El caballo volvió la cabeza para echarle una amistosa mirada y salió al trote.

Por suerte conocía el camino. Ella no tenía idea de dónde estaba la cuadra. Era un caballo muy listo. Se detenía en cada esquina y esperaba a que Evy mirase a una y otra calle. Cuando estaba libre el paso ella decía:

—Vamos, muchacho. —Si veía venir algún otro vehículo decía—: Un momento, amigo.

Así llegaron sin ningún percance a la cuadra, donde el caballo entró triunfante y ocupó su sitio en la hilera de carros.

Otros carreteros que estaban lavando sus carros se sorprendieron al ver una mujer con las riendas. Armaron tal alboroto que hasta el patrón acudió para enterarse de lo que pasaba. Ella le relató el incidente.

—Ya lo veía venir —comentó el patrón—. Flittman no podía tragar al caballo y el caballo no le podía tragar a él. Bien, bien, tendré que buscar a otro carretero.

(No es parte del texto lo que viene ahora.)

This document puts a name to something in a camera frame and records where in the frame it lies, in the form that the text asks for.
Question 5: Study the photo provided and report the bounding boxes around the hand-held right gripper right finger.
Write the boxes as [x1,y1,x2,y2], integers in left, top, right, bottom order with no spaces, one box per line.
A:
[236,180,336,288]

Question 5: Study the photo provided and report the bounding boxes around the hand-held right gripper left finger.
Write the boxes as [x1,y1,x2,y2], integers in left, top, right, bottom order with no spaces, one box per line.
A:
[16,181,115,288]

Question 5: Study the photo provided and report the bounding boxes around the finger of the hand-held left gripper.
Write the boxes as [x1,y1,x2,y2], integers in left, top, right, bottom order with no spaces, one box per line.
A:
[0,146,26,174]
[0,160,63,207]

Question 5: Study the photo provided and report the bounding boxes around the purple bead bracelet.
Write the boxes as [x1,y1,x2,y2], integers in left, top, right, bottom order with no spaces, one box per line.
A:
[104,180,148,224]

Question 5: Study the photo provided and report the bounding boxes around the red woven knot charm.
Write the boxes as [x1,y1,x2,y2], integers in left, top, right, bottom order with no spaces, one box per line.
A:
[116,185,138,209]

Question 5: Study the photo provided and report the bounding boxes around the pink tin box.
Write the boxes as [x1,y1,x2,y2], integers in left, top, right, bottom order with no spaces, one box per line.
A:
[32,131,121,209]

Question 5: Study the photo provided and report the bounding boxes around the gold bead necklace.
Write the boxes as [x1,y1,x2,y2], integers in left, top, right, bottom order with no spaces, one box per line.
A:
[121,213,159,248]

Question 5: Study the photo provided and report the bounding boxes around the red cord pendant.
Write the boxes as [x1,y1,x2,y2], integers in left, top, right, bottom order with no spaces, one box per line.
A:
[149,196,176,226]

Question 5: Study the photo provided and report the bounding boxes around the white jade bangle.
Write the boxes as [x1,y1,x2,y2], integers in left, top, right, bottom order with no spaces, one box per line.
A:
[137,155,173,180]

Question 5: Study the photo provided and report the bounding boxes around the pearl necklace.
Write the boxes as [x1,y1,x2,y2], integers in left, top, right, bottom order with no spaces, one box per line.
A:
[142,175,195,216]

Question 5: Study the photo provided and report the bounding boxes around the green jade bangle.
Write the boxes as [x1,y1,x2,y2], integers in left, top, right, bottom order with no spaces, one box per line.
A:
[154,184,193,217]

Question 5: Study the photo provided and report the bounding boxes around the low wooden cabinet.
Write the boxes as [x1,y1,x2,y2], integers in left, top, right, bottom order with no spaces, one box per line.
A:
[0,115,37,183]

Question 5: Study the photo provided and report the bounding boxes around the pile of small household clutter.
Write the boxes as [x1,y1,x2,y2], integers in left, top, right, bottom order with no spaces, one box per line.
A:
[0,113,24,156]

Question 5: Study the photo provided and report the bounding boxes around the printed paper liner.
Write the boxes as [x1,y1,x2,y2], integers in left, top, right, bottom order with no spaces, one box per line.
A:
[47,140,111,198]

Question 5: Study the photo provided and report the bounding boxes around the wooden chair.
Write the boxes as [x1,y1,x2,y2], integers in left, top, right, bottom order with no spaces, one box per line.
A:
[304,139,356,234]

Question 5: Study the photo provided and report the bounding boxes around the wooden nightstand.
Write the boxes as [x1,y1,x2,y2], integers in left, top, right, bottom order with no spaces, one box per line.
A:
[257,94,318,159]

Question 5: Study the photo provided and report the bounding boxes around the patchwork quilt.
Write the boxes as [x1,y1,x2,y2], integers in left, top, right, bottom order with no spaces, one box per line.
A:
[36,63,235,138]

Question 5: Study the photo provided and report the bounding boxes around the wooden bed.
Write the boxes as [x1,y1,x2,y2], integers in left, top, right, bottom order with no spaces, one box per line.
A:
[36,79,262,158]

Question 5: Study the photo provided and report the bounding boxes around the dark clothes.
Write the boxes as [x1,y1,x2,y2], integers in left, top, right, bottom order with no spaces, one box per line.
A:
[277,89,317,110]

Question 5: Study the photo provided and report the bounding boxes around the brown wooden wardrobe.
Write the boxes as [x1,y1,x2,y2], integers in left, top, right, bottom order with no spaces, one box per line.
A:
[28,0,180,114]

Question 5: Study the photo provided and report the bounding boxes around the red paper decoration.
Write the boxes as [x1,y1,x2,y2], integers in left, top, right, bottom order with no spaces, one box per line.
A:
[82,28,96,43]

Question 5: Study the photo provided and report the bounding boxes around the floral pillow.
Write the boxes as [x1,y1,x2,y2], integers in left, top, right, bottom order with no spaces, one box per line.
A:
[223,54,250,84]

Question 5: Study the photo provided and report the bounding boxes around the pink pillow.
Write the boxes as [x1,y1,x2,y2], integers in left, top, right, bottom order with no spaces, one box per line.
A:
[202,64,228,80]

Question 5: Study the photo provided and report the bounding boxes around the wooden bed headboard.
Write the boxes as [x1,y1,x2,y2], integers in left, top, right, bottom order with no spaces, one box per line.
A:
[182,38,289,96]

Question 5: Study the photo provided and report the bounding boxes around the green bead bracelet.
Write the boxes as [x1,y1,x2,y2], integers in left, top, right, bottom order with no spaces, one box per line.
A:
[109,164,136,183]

Evy, temiendo que Willie perdiese su empleo, le propuso reemplazarle mientras él estuviera en el hospital. Dijo que como se repartía la leche antes de que amaneciera, nadie se enteraría. El patrón lanzó una carcajada. Ella le explicó lo que significaban para ellos los veintidós dólares semanales, y se empeñó tanto que él, viéndola tan bonita, menuda y valiente, se dejó convencer. Le dio una lista de la clientela y le dijo que los demás repartidores le cargarían el carro. Como el animal conocía el camino, la tarea no sería difícil. Uno de los repartidores sugirió que podría llevar el perro del establo para acompañarla y protegerla contra los rateros de leche. El patrón asintió y le recomendó que se presentara en la cuadra todos los días a las dos de la mañana. Evy fue la primera mujer que repartió leche en aquel distrito.

Lo hizo perfectamente. Los compañeros simpatizaban con ella y creían que rendía más que Flittman. A pesar de ser tan práctica, era suave y femenina y a sus compañeros les agradaba su forma dulce y queda de hablar. Y el caballo era feliz y cooperaba en todo lo que estaba a su alcance. Se detenía automáticamente delante de cada casa y no reanudaba la marcha hasta que su conductora se había instalado en el pescante.